Die Grenzen dieses Universums, das noch immer unsere Gegenwart ist, liegen allerdings in Zeiten, in denen vom Punk noch niemand etwas wusste, auch wenn die Kunst bereits früh den Impuls in sich aufnahm, der Jahrhunderte später einmal aus Punk eine Bewegung machen sollte. Anders gesagt: Der Beginn unserer Epoche bildet eine riesige Schwelle zwischen dem Mittelalter und der Neuzeit, in deren Zentrum die Renaissance – wörtlich Wiedergeburt – liegt. Dante Alighieris »Göttliche Komödie« und dann Hieronymus Boschs »Garten der Lüste« sind der Anfang einer riesigen Verzerrung der neuzeitlichen Geschichte, die schließlich im 19. Jahrhundert ihren Höhepunkt erreicht: Die Moderne als Zeit der Hölle, und im Garten der Lüste wachsen die »Blumen des Bösen« von Charles Baudelaire – oder Blumen am Arsch der Hölle, wie es ein Jahrhundert später heißt.

»Das Leichenkleid«

»Ruf jetzt an – In die Hölle – Warum nicht – Teufel – Hallo? – Hallo? / Eine Frau – Etwas älter – Letzte Nacht – Ja, genau.«

Die Moderne ist die Hölle nicht nur wegen des geschichtlichen Terrors, den sie entfaltete. Die Moderne wird zur Hölle, weil sich das angeblich Neue als ewige Wiederkehr des Gleichen entpuppt: Alles schon dagewesen, alles ist dasselbe. Punk ist der Wandelname dieser Hölle: gegen das falsche Glücksversprechen der modernen Unterhaltungskultur. Dass Pop nicht mehr modern ist, dass das Neue in der Popkultur keine Zukunft hat, dass die Geschichte von Klassenkämpfen und Revolutionen sich in eine Geschichte von Moden auflöst, ist die Kritik, die Punk in seinem ersten Jahrzehnt, den Siebzigern, anmeldete: in der Kleidung, in der Musik, im Auftreten.

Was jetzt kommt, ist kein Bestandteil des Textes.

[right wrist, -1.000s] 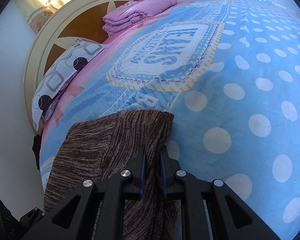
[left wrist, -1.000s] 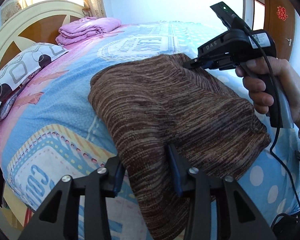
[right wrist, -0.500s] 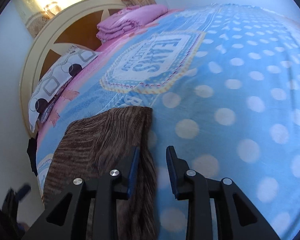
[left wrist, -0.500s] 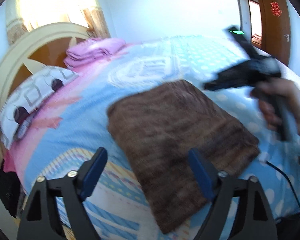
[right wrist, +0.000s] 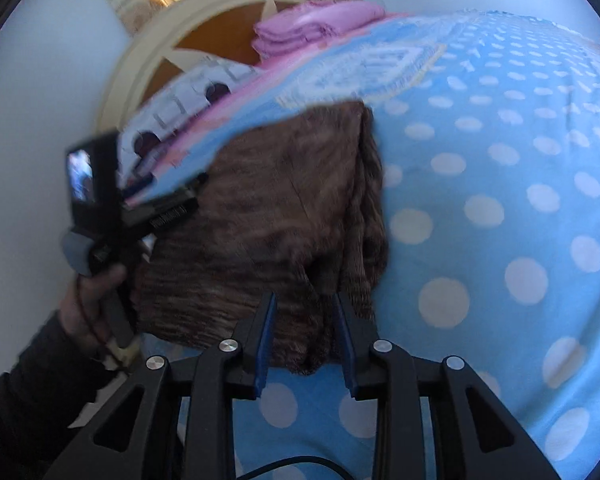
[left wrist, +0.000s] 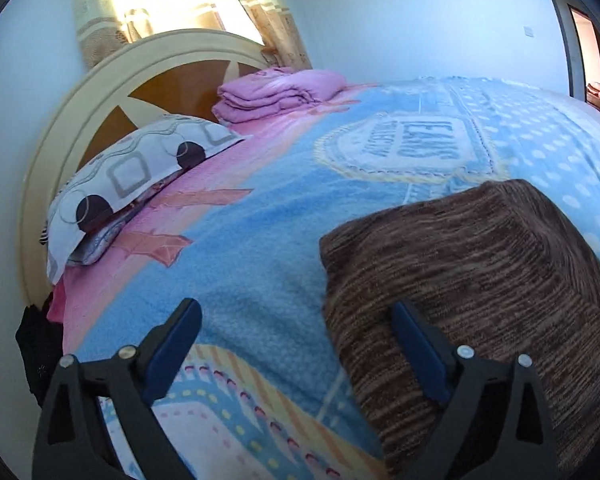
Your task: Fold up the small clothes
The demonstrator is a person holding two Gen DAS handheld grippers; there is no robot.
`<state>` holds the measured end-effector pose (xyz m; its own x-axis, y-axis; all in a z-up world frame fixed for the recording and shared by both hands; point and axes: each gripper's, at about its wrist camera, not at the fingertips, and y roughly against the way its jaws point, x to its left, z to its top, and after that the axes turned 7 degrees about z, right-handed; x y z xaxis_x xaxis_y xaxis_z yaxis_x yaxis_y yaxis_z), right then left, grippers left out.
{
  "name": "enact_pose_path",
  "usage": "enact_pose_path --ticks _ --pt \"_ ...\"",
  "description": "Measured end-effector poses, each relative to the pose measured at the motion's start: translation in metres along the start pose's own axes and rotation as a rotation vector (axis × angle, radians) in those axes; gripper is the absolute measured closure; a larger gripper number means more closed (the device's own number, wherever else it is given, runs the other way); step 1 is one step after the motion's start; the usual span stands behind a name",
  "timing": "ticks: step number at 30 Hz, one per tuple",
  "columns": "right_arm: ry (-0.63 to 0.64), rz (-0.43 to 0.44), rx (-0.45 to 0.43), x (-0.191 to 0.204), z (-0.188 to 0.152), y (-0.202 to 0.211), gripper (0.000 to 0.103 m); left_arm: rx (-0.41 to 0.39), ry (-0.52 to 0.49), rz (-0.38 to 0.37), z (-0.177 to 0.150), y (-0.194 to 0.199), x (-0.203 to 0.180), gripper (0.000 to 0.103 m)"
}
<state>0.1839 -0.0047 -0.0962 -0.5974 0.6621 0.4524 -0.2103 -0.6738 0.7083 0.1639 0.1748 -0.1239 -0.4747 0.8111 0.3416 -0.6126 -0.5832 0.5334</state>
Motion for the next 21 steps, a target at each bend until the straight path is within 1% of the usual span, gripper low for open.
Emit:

Dass diese erste Zeit des Punk übrigens mit der Postmoderne zusammenfällt, ist kein Zufall. Es ist der letzte Versuch einer ästhetischen Avantgarde gewesen, an die politische Avantgarde anzuschließen – Anarchie war das berechtigte Programm, auf das Kunst und Politik vereinigt werden sollten: Chaos wurde zum Synonym der einzig noch möglichen Ordnung der Zukunft. Und Punk ist der wiederholte Versuch, diese militante Ästhetik mit Mitteln des Kapitalismus durchzusetzen. Merchandise, Corporate Identity, Parolen, die als Reklame funktionieren: The Great Rock ‘n‘ Roll Swindle.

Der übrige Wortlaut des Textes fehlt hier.